Es war im Jahr 2006, als es passierte: Die damals 51-jährige Barbara Coombes aus dem englischen Reddish brachte ihren eigenen Vater um. Mit einer Schaufel tötete sie ihn und vergrub ihn anschließend im Garten der Familie.

Erst jetzt – 12 Jahre nach der Tat – kam der Mord ans Licht. Weil die Frau zur Polizei ging und das Verbrechen gestand.

Frau findet verstörende kinderpornografische Bilder von sich

Wie die lokale Tageszeitung “Manchester Evening News” berichtete, gärtnerte die damals 51-Jährige Coombes auf dem Grundstück ihres Vaters. Als sie zurück ins Haus gekommen sei, habe sie eine Schachtel mit Fotos auf dem Esstisch gesehen. Sie habe die Kiste geöffnet – und Verstörendes gefunden.

Die Fotos zeigten sie selbst – als kleines Mädchen in pornografischen Posen. Laut ihrer Aussage waren unter den Fotos auch Aufnahmen von anderen Minderjährigen.

Während dem Durchblättern der Bilder sei alles wieder hochgekommen. Ihr Vater habe sie jahrzehntelang missbraucht – auch andere Mädchen seien Opfer von seinen sexuellen Übergriffen geworden. Das erzählte Coombes vor Gericht.

Ihr sei damals nur ein Gedanke gekommen: Ihren Vater umzubringen.

Also griff sie sich eine Schaufel und tötete den damals 87-Jährigen. Danach wickelte sie ihn in einen Teppich und vergrub ihn im Garten der Familie.

Frau behält Geheimnis 12 Jahre lang für sich

Vor Gericht gestand Coombes, dass sie zu Angehörigen und Freunden sagte, dass ihr Vater gestorben sei und das Krankenhaus sich um die Bestattung gekümmert habe. Gegenüber den Behörden schwieg sie und erschlich sich so vermutlich über Jahre staatliche Zuschüsse und Pensionen im Wert von knapp 200.000 Euro.

Bis die Hausverwaltung darauf drängte, ihren Vater zu treffen. Diese war misstrauisch geworden, schließlich wäre der zu dem Zeitpunkt bereits fast 100 Jahre alt gewesen.

Ein Tag vor einem anberaumten Termin mit der Verwaltung bekam die Frau offensichtlich doch Angst und ging zur Polizei.

Nach 12 Jahren ist das Geheimnis um den Verbleib des Vaters gelüftet: Die Polizei entdeckte die Leiche von Coombes Vater auf dessen Grundstück im Garten.

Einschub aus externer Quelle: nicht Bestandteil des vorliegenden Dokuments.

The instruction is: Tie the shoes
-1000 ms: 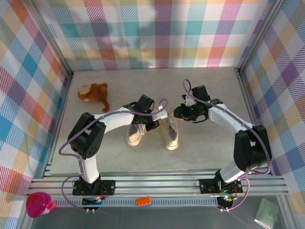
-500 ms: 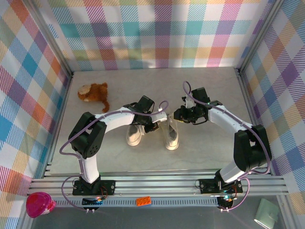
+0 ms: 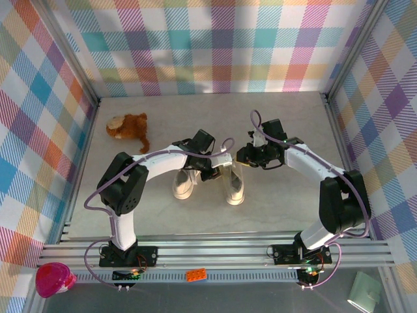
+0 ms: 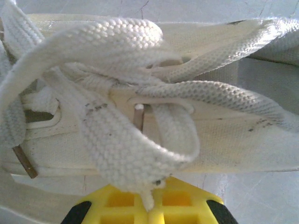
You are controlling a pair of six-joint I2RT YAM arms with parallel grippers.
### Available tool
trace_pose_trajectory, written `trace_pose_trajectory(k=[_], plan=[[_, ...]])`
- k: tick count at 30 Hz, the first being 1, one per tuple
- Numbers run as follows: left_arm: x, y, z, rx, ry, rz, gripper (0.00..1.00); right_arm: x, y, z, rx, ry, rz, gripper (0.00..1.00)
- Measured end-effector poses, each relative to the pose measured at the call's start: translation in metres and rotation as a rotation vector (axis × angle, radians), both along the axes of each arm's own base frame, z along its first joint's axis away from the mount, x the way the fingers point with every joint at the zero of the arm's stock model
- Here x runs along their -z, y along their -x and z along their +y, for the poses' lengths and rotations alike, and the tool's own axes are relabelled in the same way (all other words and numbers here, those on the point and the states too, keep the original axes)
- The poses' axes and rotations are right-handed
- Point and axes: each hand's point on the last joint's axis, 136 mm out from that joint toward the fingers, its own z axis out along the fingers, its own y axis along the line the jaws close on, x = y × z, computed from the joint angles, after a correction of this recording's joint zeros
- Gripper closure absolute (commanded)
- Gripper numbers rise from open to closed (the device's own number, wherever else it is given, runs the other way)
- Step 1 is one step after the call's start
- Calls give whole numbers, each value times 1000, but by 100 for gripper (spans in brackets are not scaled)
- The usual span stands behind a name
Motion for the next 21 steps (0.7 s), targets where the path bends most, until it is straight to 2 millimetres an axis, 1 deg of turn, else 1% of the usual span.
trace_pose_trajectory(k=[2,6,12,21], plan=[[0,1,-1,3,5,4,100,-1,0,1,1,-8,3,77],[-2,3,-3,5,18,15,100,-1,-1,4,7,-27,5,72],[-3,3,-4,-13,28,31,100,2,0,7,11,-58,23,72],[-3,2,-3,-17,32,38,100,4,-3,13,11,-96,44,75]])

63-Jährige erhält neun Jahre Haftstrafe wegen Totschlags

Vor Gericht plädierte der Anwalt von Coombes auf “nicht schuldig”, da die Frau das eigentliche Opfer sei. So zitierte ihn die britische Tageszeitung “Guardian”. Schließlich habe ihr Vater sie jahrzehntelang vergewaltigt. Auch habe die Frau ein Kind gehabt, das kurz nach der Geburt gestorben sei – auch das könnte möglicherweise vom Vater gewesen sein.

Der Richter ließ die Verteidigung nicht gelten. Schließlich hätte die 63-Jährige noch länger geschwiegen, wenn die Umstände sie nicht zu einem Geständnis gezwungen hätte.

Das Ergebnis: Coombes erhielt neun Jahre Haft wegen Totschlags.